Here is the manifold you need:
https://www.autewo.de/035129711s-035129713n/p-audi/vw-80/coupe-81/100-43-5-zylinder-wn/wb-saugrohr?c=82

Yes its from Germany, but I have bought from these guys before and the shipping is quick and not too expensive considering the overseas travel. But if you dig around on German ebay you may be able to find another one cheaper.

Edit: I forgot to mention which I'm sure you've thought of, but if you run this manifold with the fuel injected head you'll have to plug the injector ports.


----------



## LittleCarCare (Nov 9, 2018)

Thanks Doug. I ordered it!


----------



## dougkehl (Nov 30, 2011)

Awesome! I hope to see some pictures of it all set up once you get there.


----------



## kirk_augustin (Jul 21, 2012)

Very bad plan.

The fuel pump not only does not have to be in the gas tank, but works much better if it is not in the gas tank.
All you want to do is mount it below the gas tank, so that it is gravity fed and never can run dry.

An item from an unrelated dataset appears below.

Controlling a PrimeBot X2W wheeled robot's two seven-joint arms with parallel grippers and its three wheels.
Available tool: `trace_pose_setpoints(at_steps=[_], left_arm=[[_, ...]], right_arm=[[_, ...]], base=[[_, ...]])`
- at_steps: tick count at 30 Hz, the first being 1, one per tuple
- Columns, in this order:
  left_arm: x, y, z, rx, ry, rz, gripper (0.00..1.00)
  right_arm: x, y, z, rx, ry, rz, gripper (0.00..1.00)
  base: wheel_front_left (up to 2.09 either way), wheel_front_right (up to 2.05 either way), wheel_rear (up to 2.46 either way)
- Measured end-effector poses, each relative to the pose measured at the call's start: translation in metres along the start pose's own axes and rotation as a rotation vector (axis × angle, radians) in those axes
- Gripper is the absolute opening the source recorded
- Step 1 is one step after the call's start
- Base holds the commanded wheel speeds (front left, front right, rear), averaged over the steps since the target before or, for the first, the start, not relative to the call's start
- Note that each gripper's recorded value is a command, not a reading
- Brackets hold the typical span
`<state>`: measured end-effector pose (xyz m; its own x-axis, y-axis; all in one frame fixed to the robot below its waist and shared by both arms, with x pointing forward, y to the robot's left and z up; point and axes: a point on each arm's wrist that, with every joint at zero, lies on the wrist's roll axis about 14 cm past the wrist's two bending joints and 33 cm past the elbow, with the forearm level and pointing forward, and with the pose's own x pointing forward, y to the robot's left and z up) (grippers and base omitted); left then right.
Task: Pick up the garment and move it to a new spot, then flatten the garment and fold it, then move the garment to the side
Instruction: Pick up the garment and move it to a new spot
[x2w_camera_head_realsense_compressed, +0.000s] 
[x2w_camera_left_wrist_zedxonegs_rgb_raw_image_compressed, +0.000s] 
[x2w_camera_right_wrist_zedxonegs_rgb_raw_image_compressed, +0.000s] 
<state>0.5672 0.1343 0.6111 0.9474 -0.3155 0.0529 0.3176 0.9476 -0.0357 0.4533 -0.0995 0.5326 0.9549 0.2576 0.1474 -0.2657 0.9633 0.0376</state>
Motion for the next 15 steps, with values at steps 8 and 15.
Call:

Switching over from fuel injection to carbs is not that much fun, easy, or a good idea.
Carbs don't work as well in general.

I don't remember if the electronic ignition uses the same brainbox as the injection, but I think so.
In which case I think you are heading for trouble.


----------



## B1-16V (Aug 5, 2002)

kirk_augustin said:


> Very bad plan.
> 
> The fuel pump not only does not have to be in the gas tank, but works much better if it is not in the gas tank.
> All you want to do is mount it below the gas tank, so that it is gravity fed and never can run dry.
> ...


Going to carb is not necessarily a "Very bad plan", but you touched on a few things that are certainly worth mentioning. There are definitely things to think about besides just a manifold. Spark being the biggest one. For your average person, that just has a car to drive, yes, it might be a bad idea. (fix the car the way it was designed to be) But not everyone is average, and some are up to the challenge.


----------



## LittleCarCare (Nov 9, 2018)

Well, Its all together. I removed everything inside the tank, used a diesel style fuel gauge sender and fuel pick up. I then mounted a small low pressure electric fuel pump on the chassis where the accumulator was. I want to post a pic here, but it won't let me. (any help on how to post a pic would be appreciated) I am running a new knock off two barrel synchronized DGEV carb. It runs good at higher rpms, but idles like crap. It sounds like an intake leak, but I cant find one. Yes, I've pinched off the lines to the brake booster, and other accessories. The manifold and gasket seemed to line up perfectly. I removed the vacuum tube that was between the two center cylinders. that port is now sealed inside the intake manifold and part of the vacuum circuit. It runs good enough to run around the yard, but I don't want to take it out on the road in fear of melting a piston due to a possible overly lean condition.


----------



## B1-16V (Aug 5, 2002)

What are you using for ignition? Do you have any advance?


----------



## LittleCarCare (Nov 9, 2018)

I have not touched the ignition system. Everything is as it was with the fuel injection. I never even moved the distributor. But you do make a good point about the advance. I'll ck the timing tomorrow. Thank you.


----------